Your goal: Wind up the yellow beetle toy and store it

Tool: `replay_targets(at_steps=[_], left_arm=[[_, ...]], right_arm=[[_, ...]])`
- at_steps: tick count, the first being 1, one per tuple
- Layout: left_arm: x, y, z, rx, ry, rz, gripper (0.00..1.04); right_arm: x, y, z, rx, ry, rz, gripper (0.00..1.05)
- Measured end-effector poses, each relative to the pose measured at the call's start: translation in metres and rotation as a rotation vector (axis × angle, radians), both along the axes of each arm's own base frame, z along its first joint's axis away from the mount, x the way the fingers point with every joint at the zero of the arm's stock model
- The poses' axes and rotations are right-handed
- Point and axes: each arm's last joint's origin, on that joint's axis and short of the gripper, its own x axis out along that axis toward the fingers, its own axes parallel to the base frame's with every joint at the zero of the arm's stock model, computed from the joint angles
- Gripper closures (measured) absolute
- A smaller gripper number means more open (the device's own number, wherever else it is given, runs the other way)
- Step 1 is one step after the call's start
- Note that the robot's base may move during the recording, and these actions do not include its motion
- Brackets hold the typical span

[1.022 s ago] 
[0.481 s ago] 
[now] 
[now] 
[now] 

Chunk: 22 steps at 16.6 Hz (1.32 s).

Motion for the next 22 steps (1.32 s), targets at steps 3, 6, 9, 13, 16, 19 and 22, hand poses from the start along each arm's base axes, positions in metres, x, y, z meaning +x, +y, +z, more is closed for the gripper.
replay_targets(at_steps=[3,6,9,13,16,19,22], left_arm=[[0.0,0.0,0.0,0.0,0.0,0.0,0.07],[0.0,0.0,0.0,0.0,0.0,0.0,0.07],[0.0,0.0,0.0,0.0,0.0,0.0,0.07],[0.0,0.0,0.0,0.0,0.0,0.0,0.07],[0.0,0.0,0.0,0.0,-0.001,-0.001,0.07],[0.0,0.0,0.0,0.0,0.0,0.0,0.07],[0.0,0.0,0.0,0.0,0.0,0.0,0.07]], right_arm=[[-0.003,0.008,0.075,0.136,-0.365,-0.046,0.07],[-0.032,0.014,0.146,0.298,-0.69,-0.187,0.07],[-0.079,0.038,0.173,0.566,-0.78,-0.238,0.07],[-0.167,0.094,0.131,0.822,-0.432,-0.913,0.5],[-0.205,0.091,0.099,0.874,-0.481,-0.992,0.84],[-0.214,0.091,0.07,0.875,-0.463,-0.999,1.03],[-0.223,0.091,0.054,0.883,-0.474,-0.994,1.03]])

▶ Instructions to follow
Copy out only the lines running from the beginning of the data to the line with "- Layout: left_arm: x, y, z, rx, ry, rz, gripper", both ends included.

▶ Answer to this exercise
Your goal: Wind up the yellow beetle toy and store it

Tool: `replay_targets(at_steps=[_], left_arm=[[_, ...]], right_arm=[[_, ...]])`
- at_steps: tick count, the first being 1, one per tuple
- Layout: left_arm: x, y, z, rx, ry, rz, gripper (0.00..1.04); right_arm: x, y, z, rx, ry, rz, gripper (0.00..1.05)

With this, the answer is complete.